In conjunction with IEEE Security and Privacy, the conference organizers wish to introduce an award for the "most practical" paper appearing in the conference. This award will be judged on the paper most likely to immediately improve the security of current environments and systems. In additional to the award presented at the conference, this paper will be invited to appear in the IEEE Security and Privacy Magazine.
All submissions MUST reflect original work and MUST adequately document any overlap with previously published or simultaneously submitted papers from any of the authors. Especially, simultaneous submission of the same paper to another conference with proceedings or a journal is not allowed. Failure to clearly document such overlaps will lead to automatic rejection. If authors have any doubts regarding such overlaps, they should contact the program chairs prior to submission.
Papers should be submitted in Portable Document Format (.pdf) using an 11-point font, single column layout, standard interline spacing, and reasonable margins. Papers must not exceed 15 pages, excluding the bibliography and well-marked appendices. Committee members are not required to read the appendices, so papers must be intelligible without them. You can also consider using IEEE standard Latex template (Note: please use onecolumn option), which can be found at http://www.ieee.org/web/publications/authors/transjnl/index.html .
We request that submissions be in US letter paper size (not A4) if possible. We urge authors to follow the NSF "Fastlane" guidelines for document preparation ( https://www.fastlane.nsf.gov/documents/pdf_create/pdfcreate_05.jsp), and to pay special attention to unusual fonts.
Papers should be submitted in a form suitable for anonymous review: remove author names and affiliations from the title page, and avoid explicit self-referencing in the text. When referring to your previous work, do so in the third person, as though it were written by someone else. Only blind the reference itself if a third-person reference will clearly not work.
Please submit your paper through the submissions website at http://oakland08.cse.psu.edu in .pdf form only. If you have any difficulty submitting a paper or have any questions about the submission process, please contact the submission chair, Kevin Butler (Pennsylvania State University) at butler@cse.psu.edu.

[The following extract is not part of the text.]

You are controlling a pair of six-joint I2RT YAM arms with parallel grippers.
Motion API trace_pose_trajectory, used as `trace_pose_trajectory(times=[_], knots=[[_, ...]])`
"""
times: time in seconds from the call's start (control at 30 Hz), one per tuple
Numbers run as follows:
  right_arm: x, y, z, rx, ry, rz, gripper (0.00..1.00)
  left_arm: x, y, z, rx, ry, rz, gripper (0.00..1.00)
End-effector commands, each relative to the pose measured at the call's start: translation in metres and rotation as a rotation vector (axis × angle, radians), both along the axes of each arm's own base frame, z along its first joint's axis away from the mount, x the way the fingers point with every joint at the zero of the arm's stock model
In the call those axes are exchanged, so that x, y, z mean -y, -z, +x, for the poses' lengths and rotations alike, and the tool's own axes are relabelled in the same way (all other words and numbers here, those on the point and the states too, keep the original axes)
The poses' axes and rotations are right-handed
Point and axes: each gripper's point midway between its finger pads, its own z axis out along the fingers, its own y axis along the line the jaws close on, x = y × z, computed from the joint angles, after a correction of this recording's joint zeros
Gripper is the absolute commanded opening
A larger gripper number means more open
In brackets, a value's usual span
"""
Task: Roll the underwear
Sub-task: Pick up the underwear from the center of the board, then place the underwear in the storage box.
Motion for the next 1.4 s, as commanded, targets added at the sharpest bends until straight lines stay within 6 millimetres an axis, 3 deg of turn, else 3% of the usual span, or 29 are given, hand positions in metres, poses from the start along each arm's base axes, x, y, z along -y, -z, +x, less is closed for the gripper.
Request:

For any questions, contact the program chairs at oakchairs08@ieee-security.org.
Submissions received after the submission deadline or failing to conform to the guidelines above risk rejection without consideration of their merits. Authors are responsible for obtaining appropriate clearances; authors of accepted papers will be asked to sign IEEE copyright release forms. Where possible all further communications to authors will be via email.
We are also encouraging the submissions of workshops to be associated with IEEE SP 2008. Workshop submissions should be sent to oakchairs08 @ ieee-security.org.
A continuing feature of the symposium is a session of 5-minute talks where attendees can present preliminary research results or summaries of works published elsewhere. Abstracts for 5-minute talks must fit on one US letter or A4 page, including the title and all author names and affiliations. Submit abstracts prior to the conference by email to Dr. Jonathon Giffin (giffin@cc.gatech.edu); or by Monday morning at the conference by hardcopy given to the 5-minute talks chairs.
While the majority of these presentations will be accepted and notified per the above dates, we will also review and accept a small number of presentations prior to the meeting, with an early decision, for those who require a decision in order to plan their travel. Due dates for these presentation will be announced in the final symposium call.